Capita Property and Infrastructure is sponsoring a series of keynote lectures with UCL’s (University College London) Bartlett School of Planning - a world centre for learning and research about the form, planning, design and management of cities.
The second lecture is by Prof. John D Landis from the Department of City and Regional Planning at the University of Pennsylvania. His lecture – entitled ‘Tracking and Explaining Neighbourhood Change in U.S. Metro Areas, 1990 to 2010’ – will take place at 6pm on Thursday 26th November.
John D. Landis is Crossways Professor of City & Regional Planning and Head of the School of Design, University of Pennsylvania. Prof. Landis developed the California Urban Futures series of urban growth models. He is currently engaged in a National Science Foundation-funded project to model, forecast, and develop alternative spatial scenarios of U.S. population and employment patterns and their impacts on travel demand, habitat loss, and water use through 2050. Prior to arriving at Penn in 2007, Prof. Landis was on the planning faculties of the University of California, Berkeley (1987–2007), Georgia Tech (1985–1986), and the University of Rhode Island (1983–1984). Prof. Landis serves on the editorial boards of the Journal of the American Planning Association and Housing Policy Debate. He is a member of the Urban Land Institute and the American Planning Association.
U.S. cities are back. After half a century of relentless population decline and several false starts at revitalization, the supply of new homes in America’s 50 largest central cities grew by 1.5 million dwelling units, or 8.3% percent between 2000 and 2010. Not everyone greeted these changes favourably. Newspaper articles appeared in city after city citing the rising incidence of gentrification. Meanwhile, homebuilders were hard at work building millions of new suburban “McMansions”, typically larger than 3,000 square feet and included garage space for three or more cars. Behind the newspaper headlines and websites protesting gentrification and McMansion development, large numbers of urban and suburban residents continued living in neighbourhoods where public and private investment had failed to keep pace with the ravages of time, depopulation, or economic decline.
With a few exceptions, planners’ understanding of neighbourhood change has occurred in the absence of a comprehensive analysis that includes cities and suburbs and neighbourhood upgrading and neighbourhood decline. This presentation takes up the challenge of trying to identify the extent and spatial incidence of gentrification and other forms of substantial neighbourhood socio-economic change among large U.S. metropolitan areas between 1990 and 2010. As such, it seeks to answer four related questions about neighbourhood change processes and outcomes:
1. How easily can available data be used to robustly and comprehensively measure gentrification and other types of neighbourhood socio-economic change across all U.S. metropolitan areas?

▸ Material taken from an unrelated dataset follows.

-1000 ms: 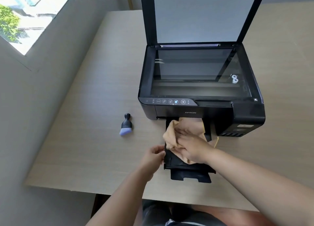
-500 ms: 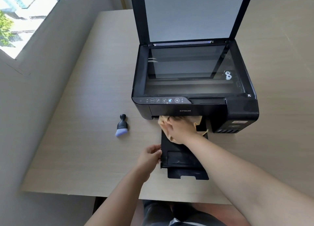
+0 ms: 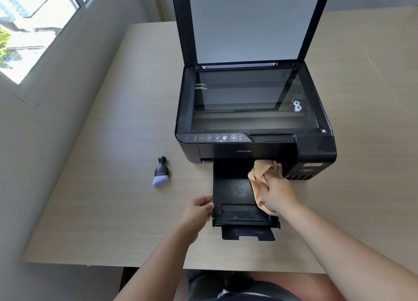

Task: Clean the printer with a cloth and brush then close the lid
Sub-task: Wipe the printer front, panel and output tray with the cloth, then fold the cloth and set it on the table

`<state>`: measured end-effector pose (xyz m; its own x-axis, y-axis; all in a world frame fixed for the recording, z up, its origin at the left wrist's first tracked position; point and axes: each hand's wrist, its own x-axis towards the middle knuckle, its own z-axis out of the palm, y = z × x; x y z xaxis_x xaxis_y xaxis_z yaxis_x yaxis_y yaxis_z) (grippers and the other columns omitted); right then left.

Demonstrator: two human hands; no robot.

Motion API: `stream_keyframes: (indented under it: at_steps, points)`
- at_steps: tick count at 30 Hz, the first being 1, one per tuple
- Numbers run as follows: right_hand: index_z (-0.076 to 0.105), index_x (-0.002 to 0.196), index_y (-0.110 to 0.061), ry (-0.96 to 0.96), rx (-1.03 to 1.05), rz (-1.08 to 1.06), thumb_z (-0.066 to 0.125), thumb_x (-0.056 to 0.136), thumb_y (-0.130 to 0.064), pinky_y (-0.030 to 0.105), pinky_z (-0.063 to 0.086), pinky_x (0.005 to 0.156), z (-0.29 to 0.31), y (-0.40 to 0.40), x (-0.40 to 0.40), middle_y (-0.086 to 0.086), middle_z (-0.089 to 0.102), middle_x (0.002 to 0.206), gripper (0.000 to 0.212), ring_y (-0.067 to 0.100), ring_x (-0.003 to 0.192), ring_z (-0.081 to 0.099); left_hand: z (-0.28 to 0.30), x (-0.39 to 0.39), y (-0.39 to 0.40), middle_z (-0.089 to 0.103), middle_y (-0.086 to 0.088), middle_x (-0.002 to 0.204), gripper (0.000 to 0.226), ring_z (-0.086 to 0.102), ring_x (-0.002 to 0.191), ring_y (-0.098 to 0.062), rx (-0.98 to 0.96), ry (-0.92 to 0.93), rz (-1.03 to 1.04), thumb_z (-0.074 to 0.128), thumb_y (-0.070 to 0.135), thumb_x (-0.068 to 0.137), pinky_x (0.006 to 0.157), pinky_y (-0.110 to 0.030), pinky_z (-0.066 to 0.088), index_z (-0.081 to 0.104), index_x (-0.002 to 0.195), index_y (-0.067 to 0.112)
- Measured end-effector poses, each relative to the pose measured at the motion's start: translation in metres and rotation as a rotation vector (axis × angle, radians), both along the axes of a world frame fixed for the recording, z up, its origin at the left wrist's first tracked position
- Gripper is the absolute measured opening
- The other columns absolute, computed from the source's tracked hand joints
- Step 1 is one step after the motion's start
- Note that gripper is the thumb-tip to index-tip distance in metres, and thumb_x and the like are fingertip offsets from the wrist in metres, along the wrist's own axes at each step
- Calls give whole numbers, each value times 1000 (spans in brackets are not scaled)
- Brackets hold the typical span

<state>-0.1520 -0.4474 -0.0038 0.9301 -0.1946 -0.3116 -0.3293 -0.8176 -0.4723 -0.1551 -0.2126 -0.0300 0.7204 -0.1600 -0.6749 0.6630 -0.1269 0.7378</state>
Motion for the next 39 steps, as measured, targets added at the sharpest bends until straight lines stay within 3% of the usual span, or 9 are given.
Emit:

2. To what degree are neighbourhood-level socio-economic changes principally the result of metropolitan-scale factors such as regional population growth and/or decline?
3. Conversely, to what degree are neighbourhood-level socio-economic changes shaped by the characteristics of individuals and groups operating at the neighbourhood level?
4. To what extent are gentrification and other forms of neighbourhood change always accompanied by turnover and displacement?